Great Art from Bad People

The New York Review of Books has just brought up that old conundrum of how to deal with the personal evil of great artists. This time around it is the anti-Semitism of T.S.Eliot, the most influential English language poet of the 20th Century. But he is just one of numerous major artists whose moral character was often in inverse proportion to their artistic talent.

"A Different T. S. Eliot" is a book review-essay by the venerable Edward Mendelson, the leading W. H. Auden scholar. Mendelson writes, "For much of the twentieth century, T. S. Eliot's pronouncements on literature and culture had the force of a royal command... When Eliot died in 1965 much of his authority died with him... His detractors wrote entire books setting out the evidence against [Eliot for anti-Semitism], while his defenders replied with books that denied the evidence or explained it away." Mendelson thinks moral self-rebuke is "the hidden theme of the poems in which Eliot simultaneously disdained Jews and confessed his own absolute spiritual failure." Oh... so it's o.k. then because Eliot's opinion of himself was no higher than his opinion of Jews? This is just more explaining away, and Mendelson thinks it permits him to end his piece on a cute note about Eliot's erotic poems to his second wife.

Actually, T. S. Eliot's anti-Semitism was even worse than some of his detractors maintain, (who are often too deferential to the feelings of conservatives or indulgent of their own residual hero-worship). Eliot's anti-Semitism was pathological, and that can be proven with a single image. The Nazis' propaganda film The Eternal Jew famously compared Jews to rats. Decades earlier, Eliot had already compared Jews to rats in "Burbank with a Baedeker: Bleistein with a Cigar:" "The rats are underneath the piles./ The jew is underneath the lot." But the passion of his hatred for Jews caused Eliot to reach much farther down the evolutionary scale than rats. Also in "Burbank/Bleistein" is this about a Jewish tourist in Venice: "A lustreless protrusive eye / Stares from the protozoic slime / At a perspective of Canaletto." That "protozoic slime" goes beyond "disdain," as Mendelson twice describes it, and certainly beyond the "genteel" anti-Semitism excused by Eliot's conservative defenders. That "protozoic slime," especially in the context of his other varied anti-Semitic writings, is pathological.

And Eliot was unrepentant, never issuing an apology or retraction, formal or informal, even after the Holocaust. Nevertheless, he was awarded the Nobel Prize for Literature in 1948. Today, there is a literary tradition of slippery evasions concerning Eliot's anti-Semitism and not just from conservatives protecting their own. In 1988, Christopher Ricks published T.S. Eliot and Prejudice, in which he described Eliot's anti-Semitism as ''queasy resentful feelings toward Jews.'' In The New York Review of Books, the premiere intellectual forum in the world, with impeccable leftist credentials, Michael Wood's review, like the book itself, performs a lawyerly tapdance around guilt. They both include hair-splitting definitions of "prejudice" and Wood even drags in the OED.

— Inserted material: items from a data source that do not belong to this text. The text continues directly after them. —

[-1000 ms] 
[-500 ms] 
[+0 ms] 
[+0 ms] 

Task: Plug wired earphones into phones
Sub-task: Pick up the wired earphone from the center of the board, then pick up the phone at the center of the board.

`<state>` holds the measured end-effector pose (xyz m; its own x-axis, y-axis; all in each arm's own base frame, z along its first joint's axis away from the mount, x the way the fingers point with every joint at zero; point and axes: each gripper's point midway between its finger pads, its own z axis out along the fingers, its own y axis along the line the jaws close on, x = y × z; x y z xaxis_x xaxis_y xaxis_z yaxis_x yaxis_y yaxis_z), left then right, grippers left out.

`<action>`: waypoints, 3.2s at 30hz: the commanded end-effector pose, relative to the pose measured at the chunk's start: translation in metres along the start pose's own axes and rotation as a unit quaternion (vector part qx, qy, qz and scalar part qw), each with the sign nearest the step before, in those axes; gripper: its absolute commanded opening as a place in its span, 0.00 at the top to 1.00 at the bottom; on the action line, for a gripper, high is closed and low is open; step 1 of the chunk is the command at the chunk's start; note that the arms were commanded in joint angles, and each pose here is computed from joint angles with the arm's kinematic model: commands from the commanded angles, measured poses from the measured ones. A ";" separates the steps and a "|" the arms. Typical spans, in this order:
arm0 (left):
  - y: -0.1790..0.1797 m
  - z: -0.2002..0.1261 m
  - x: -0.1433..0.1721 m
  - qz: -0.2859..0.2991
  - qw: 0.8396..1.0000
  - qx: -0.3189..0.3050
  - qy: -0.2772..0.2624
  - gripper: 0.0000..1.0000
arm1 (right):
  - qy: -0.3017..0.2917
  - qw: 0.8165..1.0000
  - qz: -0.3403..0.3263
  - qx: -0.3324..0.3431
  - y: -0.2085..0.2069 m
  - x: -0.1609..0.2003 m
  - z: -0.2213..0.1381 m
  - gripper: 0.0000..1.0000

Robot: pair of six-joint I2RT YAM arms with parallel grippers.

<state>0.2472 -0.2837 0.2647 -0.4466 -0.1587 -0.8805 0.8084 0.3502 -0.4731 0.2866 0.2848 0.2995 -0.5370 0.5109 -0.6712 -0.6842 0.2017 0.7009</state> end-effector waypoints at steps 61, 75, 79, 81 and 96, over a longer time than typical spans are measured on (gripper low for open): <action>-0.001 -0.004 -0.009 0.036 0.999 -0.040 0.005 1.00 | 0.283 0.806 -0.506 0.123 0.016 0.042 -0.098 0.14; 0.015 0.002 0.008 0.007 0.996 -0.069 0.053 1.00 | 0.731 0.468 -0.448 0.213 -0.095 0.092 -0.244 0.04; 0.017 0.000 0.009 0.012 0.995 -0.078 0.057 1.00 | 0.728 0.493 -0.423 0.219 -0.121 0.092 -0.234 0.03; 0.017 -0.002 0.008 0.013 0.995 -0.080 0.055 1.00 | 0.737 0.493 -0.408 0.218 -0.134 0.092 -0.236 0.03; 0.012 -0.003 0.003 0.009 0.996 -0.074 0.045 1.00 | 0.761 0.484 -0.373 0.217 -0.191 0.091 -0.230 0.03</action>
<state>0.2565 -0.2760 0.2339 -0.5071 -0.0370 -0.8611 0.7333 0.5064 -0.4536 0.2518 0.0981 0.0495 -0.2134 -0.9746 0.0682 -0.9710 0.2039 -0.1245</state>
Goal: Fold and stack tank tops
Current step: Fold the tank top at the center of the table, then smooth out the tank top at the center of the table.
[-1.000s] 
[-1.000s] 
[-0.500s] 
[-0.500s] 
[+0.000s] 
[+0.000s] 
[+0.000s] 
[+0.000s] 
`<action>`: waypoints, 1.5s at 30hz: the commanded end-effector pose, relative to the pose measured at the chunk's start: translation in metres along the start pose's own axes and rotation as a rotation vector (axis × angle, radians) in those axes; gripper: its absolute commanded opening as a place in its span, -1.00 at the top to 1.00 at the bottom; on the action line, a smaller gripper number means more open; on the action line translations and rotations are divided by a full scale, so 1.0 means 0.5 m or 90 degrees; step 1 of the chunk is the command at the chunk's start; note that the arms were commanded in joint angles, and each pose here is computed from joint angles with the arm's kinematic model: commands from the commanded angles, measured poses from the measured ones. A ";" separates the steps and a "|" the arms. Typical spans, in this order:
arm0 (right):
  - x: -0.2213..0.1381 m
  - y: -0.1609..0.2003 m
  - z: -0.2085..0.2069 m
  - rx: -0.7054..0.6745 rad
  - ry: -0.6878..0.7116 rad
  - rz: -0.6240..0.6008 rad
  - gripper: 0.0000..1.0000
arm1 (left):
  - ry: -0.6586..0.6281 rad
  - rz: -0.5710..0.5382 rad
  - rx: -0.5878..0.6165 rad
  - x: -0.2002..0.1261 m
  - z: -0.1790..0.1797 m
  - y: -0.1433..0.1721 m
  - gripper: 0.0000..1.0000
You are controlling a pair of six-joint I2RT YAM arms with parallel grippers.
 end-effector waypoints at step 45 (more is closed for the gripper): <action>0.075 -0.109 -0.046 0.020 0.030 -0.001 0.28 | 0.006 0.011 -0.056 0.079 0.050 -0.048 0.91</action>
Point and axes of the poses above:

In 1996, Anthony Julius (whose day job was divorce lawyer for Diana, Princess of Wales) published his Phd thesis T. S. Eliot, Anti-Semitism, and Literary Form, and it was a stink bomb lobbed through the window of the literati tea party. According to London Review, the book had difficulty finding a publisher, with Oxford University Press even admitting it was "too controversial," and then it had difficulty getting reviewed. (The New York Review of Books gave it an eminently fair review.) In The Guardian, Julius wrote: "Eliot... did not reflect the anti-Semitism of his times, he contributed to it, even enlarged it... With great virtuosity, Eliot turns this material into art... His poetry is one of anti-Semitism's few literary triumphs."

The long list of similar problems with major artists includes: Wagner's famous anti-Semitism; the brutal homophobia of Proust, a closeted homosexual; Picasso's sexism; and closer to home, the fierce racism of Walt Whitman. Artists who have reached into our deepest recesses, possibly changed our lives, can be anything from moral monsters to just creeps. And of course many have their apologists. However this contradiction is eventually resolved, collectively and individually, denial must first be purged from the process.